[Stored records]
=-=-=
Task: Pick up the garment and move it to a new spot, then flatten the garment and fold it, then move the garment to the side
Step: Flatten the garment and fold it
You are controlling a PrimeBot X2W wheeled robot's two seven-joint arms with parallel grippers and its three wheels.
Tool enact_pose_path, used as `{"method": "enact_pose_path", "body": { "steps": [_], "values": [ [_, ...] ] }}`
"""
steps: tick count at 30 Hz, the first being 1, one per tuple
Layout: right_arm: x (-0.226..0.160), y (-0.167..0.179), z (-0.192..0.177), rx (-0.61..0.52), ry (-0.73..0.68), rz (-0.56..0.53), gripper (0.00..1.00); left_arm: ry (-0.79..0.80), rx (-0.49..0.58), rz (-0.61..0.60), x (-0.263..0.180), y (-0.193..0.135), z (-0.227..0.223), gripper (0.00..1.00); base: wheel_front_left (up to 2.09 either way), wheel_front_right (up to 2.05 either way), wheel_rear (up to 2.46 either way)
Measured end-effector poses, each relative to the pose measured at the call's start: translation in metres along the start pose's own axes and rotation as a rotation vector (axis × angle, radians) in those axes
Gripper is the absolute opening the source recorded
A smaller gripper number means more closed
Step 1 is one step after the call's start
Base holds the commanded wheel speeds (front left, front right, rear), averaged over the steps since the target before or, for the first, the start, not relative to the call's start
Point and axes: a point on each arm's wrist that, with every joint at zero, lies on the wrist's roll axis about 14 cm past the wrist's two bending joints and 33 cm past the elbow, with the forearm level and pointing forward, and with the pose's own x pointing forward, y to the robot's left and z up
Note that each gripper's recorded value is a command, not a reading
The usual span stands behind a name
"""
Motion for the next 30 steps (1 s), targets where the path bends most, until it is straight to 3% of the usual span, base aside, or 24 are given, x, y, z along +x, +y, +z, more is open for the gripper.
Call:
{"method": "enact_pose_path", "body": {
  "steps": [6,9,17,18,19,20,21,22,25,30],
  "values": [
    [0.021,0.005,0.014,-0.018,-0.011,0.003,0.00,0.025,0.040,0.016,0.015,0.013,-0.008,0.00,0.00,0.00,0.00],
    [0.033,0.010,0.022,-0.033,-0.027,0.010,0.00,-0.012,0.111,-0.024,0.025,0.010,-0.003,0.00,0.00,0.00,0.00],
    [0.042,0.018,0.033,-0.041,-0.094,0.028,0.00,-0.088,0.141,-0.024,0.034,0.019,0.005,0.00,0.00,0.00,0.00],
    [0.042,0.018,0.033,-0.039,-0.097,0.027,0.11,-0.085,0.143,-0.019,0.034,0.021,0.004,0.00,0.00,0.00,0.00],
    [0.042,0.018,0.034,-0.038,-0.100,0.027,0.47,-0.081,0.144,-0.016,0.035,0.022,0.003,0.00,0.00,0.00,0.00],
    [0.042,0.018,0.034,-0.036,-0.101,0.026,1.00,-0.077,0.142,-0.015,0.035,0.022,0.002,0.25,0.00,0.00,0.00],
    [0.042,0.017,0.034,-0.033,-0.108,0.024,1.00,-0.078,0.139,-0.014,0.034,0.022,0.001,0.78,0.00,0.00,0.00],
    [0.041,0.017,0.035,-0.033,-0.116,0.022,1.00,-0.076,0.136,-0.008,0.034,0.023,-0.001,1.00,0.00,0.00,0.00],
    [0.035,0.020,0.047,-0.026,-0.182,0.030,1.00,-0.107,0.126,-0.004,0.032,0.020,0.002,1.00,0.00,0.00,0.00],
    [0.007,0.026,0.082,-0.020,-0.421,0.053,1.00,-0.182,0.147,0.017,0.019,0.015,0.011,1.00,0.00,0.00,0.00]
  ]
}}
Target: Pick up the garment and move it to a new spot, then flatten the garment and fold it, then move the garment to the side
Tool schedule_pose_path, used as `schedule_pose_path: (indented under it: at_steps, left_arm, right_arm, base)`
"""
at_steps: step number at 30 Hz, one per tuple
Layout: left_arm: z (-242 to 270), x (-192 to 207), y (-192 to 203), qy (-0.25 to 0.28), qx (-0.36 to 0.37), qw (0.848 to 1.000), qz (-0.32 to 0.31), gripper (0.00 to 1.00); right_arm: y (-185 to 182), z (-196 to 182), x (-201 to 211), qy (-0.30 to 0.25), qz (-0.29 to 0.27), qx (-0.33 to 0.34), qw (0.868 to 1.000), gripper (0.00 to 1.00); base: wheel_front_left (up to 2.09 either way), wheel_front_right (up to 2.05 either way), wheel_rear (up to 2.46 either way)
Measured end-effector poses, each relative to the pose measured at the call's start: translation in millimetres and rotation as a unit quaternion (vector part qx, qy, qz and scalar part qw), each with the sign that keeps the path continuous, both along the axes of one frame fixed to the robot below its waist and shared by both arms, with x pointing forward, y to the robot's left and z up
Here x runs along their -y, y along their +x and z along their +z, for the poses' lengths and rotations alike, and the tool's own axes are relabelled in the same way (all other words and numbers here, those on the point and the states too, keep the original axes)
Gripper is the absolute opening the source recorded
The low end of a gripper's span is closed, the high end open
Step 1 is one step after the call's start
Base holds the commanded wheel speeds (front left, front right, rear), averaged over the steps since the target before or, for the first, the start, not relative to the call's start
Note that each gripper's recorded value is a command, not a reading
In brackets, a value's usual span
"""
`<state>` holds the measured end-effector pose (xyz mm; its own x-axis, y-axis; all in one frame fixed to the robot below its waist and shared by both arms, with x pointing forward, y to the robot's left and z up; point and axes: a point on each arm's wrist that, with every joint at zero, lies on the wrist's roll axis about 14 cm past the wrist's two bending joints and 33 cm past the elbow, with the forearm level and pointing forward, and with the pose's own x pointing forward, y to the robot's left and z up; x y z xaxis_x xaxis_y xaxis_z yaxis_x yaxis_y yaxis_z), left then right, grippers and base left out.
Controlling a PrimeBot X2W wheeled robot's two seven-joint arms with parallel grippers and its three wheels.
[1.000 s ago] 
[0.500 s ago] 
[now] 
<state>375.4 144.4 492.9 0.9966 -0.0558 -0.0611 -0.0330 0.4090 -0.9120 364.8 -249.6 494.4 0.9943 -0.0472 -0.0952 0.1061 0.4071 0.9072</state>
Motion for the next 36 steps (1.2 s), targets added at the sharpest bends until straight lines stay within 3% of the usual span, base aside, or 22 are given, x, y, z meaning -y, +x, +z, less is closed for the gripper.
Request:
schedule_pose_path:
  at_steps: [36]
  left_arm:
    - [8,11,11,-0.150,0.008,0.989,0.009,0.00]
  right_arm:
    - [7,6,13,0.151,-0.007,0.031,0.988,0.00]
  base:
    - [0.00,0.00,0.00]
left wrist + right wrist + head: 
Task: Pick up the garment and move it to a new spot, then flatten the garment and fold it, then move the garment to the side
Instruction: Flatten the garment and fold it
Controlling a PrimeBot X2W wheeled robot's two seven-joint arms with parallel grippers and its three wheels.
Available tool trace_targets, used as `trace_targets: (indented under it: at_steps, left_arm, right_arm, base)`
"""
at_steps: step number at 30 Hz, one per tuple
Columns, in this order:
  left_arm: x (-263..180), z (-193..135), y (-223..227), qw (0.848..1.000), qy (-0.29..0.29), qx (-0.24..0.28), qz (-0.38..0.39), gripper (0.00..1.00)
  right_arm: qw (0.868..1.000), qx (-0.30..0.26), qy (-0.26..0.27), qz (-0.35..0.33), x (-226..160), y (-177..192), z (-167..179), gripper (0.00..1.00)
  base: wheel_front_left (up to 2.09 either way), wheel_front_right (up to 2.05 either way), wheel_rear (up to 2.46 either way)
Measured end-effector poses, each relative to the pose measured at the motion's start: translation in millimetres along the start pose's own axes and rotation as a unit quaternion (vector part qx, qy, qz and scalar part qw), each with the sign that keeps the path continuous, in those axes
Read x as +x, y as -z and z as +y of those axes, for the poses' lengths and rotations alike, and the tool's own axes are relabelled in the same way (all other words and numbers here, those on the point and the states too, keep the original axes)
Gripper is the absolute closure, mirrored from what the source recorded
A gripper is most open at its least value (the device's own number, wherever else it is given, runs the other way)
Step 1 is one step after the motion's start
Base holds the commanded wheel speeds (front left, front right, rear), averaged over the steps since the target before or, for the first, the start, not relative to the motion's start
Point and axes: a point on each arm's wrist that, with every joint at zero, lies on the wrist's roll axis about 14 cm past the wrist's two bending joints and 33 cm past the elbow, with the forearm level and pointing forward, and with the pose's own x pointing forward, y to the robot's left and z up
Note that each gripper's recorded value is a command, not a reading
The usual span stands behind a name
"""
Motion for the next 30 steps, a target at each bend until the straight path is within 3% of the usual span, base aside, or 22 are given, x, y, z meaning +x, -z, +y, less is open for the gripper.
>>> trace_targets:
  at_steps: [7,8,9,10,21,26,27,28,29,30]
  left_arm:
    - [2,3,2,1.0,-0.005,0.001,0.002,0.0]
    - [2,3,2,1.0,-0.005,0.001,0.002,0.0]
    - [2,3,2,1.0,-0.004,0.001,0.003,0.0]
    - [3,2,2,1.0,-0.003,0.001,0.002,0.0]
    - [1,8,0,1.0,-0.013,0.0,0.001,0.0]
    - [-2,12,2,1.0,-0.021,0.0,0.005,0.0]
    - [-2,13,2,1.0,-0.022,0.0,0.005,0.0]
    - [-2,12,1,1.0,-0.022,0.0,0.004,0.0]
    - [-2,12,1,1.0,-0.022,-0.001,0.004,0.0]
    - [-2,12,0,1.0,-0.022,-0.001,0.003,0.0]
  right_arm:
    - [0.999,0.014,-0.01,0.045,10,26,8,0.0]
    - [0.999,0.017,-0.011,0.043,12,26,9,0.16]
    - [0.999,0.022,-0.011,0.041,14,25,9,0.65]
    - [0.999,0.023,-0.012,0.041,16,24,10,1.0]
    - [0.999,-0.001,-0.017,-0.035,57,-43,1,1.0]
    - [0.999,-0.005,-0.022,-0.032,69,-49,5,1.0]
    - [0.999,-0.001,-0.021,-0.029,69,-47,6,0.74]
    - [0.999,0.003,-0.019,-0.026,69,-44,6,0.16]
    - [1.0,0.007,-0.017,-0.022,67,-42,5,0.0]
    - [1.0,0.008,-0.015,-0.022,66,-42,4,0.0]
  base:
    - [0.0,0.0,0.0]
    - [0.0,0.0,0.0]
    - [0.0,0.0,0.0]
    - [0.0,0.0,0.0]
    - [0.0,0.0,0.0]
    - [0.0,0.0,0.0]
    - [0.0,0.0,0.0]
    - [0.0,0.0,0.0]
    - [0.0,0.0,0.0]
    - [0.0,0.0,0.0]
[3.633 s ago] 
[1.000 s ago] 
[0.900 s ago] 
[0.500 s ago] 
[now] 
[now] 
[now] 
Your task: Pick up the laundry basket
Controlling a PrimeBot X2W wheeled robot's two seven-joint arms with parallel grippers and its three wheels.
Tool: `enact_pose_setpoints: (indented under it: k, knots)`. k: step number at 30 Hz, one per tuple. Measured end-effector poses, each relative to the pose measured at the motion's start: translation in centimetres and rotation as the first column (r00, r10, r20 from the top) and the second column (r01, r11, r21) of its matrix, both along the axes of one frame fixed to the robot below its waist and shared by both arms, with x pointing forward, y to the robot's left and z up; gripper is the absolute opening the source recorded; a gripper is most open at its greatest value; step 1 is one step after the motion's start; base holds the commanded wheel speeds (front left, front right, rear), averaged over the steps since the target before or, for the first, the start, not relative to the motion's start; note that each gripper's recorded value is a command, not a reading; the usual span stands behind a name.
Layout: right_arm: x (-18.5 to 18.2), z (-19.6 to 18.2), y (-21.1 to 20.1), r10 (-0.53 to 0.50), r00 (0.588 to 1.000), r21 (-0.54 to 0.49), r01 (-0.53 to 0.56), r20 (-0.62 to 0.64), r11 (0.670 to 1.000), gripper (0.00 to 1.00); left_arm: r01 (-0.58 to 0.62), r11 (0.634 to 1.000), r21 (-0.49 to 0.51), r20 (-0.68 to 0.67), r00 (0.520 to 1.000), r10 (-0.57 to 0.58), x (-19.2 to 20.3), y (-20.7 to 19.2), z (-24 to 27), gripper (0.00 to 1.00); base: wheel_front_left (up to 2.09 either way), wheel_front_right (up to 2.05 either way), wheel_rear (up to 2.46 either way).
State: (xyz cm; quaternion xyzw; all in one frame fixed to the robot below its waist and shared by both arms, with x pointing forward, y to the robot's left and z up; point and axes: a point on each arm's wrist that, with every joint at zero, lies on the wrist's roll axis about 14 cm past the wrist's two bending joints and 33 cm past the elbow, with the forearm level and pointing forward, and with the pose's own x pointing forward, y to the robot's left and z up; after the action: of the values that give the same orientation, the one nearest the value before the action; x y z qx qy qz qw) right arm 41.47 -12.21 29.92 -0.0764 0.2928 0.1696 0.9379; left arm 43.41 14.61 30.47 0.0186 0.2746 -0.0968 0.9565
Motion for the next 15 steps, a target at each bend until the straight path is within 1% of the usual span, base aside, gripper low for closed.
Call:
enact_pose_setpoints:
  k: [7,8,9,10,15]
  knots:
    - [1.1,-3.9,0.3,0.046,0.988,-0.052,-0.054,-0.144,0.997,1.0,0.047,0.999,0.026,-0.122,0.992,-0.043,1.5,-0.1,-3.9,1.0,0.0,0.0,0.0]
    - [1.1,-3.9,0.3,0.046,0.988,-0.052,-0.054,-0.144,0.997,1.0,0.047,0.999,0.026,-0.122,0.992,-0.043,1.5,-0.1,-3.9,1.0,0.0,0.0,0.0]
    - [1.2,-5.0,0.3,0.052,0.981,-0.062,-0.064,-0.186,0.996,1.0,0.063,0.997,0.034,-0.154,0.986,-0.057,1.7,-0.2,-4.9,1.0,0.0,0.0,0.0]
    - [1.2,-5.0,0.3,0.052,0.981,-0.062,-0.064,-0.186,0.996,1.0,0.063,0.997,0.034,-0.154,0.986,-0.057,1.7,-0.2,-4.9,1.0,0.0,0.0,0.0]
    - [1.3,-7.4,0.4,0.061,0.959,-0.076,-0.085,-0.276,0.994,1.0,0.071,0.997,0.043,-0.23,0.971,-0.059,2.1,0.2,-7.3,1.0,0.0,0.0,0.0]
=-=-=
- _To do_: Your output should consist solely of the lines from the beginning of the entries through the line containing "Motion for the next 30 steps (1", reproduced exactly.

- _Answer to this problem_:
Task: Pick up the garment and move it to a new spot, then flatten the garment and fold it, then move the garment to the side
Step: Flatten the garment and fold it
You are controlling a PrimeBot X2W wheeled robot's two seven-joint arms with parallel grippers and its three wheels.
Tool enact_pose_path, used as `{"method": "enact_pose_path", "body": { "steps": [_], "values": [ [_, ...] ] }}`
"""
steps: tick count at 30 Hz, the first being 1, one per tuple
Layout: right_arm: x (-0.226..0.160), y (-0.167..0.179), z (-0.192..0.177), rx (-0.61..0.52), ry (-0.73..0.68), rz (-0.56..0.53), gripper (0.00..1.00); left_arm: ry (-0.79..0.80), rx (-0.49..0.58), rz (-0.61..0.60), x (-0.263..0.180), y (-0.193..0.135), z (-0.227..0.223), gripper (0.00..1.00); base: wheel_front_left (up to 2.09 either way), wheel_front_right (up to 2.05 either way), wheel_rear (up to 2.46 either way)
Measured end-effector poses, each relative to the pose measured at the call's start: translation in metres along the start pose's own axes and rotation as a rotation vector (axis × angle, radians) in those axes
Gripper is the absolute opening the source recorded
A smaller gripper number means more closed
Step 1 is one step after the call's start
Base holds the commanded wheel speeds (front left, front right, rear), averaged over the steps since the target before or, for the first, the start, not relative to the call's start
Point and axes: a point on each arm's wrist that, with every joint at zero, lies on the wrist's roll axis about 14 cm past the wrist's two bending joints and 33 cm past the elbow, with the forearm level and pointing forward, and with the pose's own x pointing forward, y to the robot's left and z up
Note that each gripper's recorded value is a command, not a reading
The usual span stands behind a name
"""
Motion for the next 30 steps (1 s), targets where the path bends most, until it is straight to 3% of the usual span, base aside, or 24 are given, x, y, z along +x, +y, +z, more is open for the gripper.

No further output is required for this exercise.